Simple Pipeline

This example demonstrates the creation of a very simple pipeline to get familiar with SDL’s data pipeline engine and drag-and-drop pipeline UI.

Overview

In this example, you’ll learn how to:

  • Create a synthetic stream of ADS-B data

  • Use the Dynamic Python Transformer to apply a simple transformation to the data

  • Inspect streaming datasets in real-time

Prerequisites

Before starting this exercise, ensure you have:

  • An active SDL account with appropriate permissions

  • Access to the ADS-B Generator and Dynamic Transformer (Python) transformers (these should be included with your platform)

Step 1: Create a Pipeline

  1. Click on Catalog > Pipelines > Create

  2. Click "Start From Scratch"

  3. Fill out the pipeline’s name, description, and tags as you see fit and click "Continue"

    Create Pipeline

Step 2: Add Synthetic Data to the Pipeline

You will be taken to the main pipeline canvas. We will take a closer look at some of these features later, but for now let’s build our pipeline.

For this example, we will use the built-in ADS-B Generator to generate synthetic data.

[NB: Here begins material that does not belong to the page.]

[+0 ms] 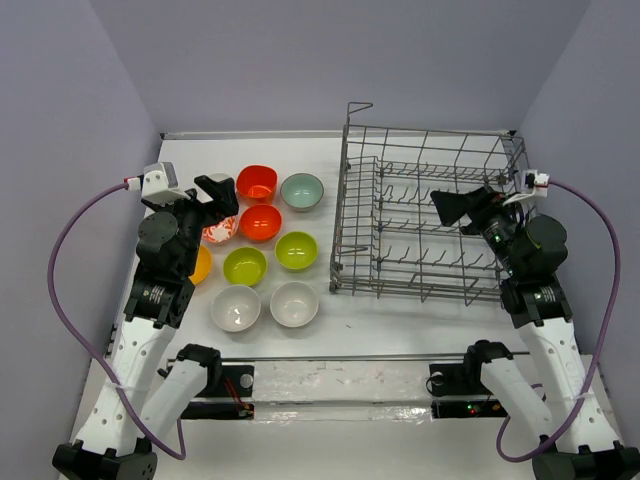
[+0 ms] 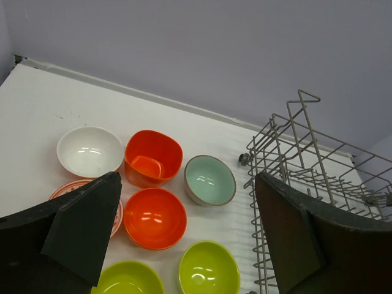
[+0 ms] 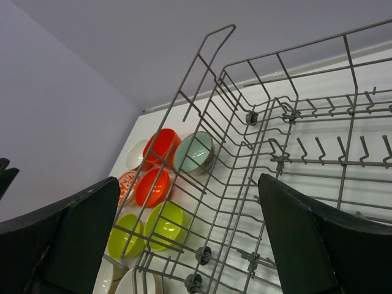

SDL’s data pipelines can extract data from a variety of sources, but for the sake of simplicity in setting up this example, we will have the source data be generated as part of the pipeline.
  1. Click the "+" button in the bottom right corner and search for "ADS-B" in the "Sources" tab

    Search for ADS-B Generator
  2. Drag that transformer onto the canvas. Then, from the "Datasets" tab, drag the "Create New Dataset" box onto the canvas.

    Search for Dataset
  3. Click on the dataset. The configuration window should pop up. Under "Advanced Properties", select "Streaming" for the resource type and enter example-adsb-synthetic for the resource name. When finished, be sure to scroll down and click "Done" in the bottom right corner.

    Configure Dataset
    You will see that advanced Kafka Configuration options are available. You can leave those as the default values for this example, but they are a good tool to have for more complex use cases.
  4. Connect the two nodes and hit "Save Changes". Click on the Dataset → Data Preview. You should have something that looks like this:

    you may see a message before you hit "Save Changes" that says Storage Not Found. This is normal. The kafka topic will be created when the pipeline is run for the first time.
    Connect Nodes

Step 3: Add a Transformer to the Pipeline

Now that we have data in our pipeline, it is time to perform an ETL (Extract, Transform, Load) operation on the data. As previously mentioned, we will use the Dynamic Python Transformer to extract the synthetic data, perform a simple transformation, and load that data into a new dataset.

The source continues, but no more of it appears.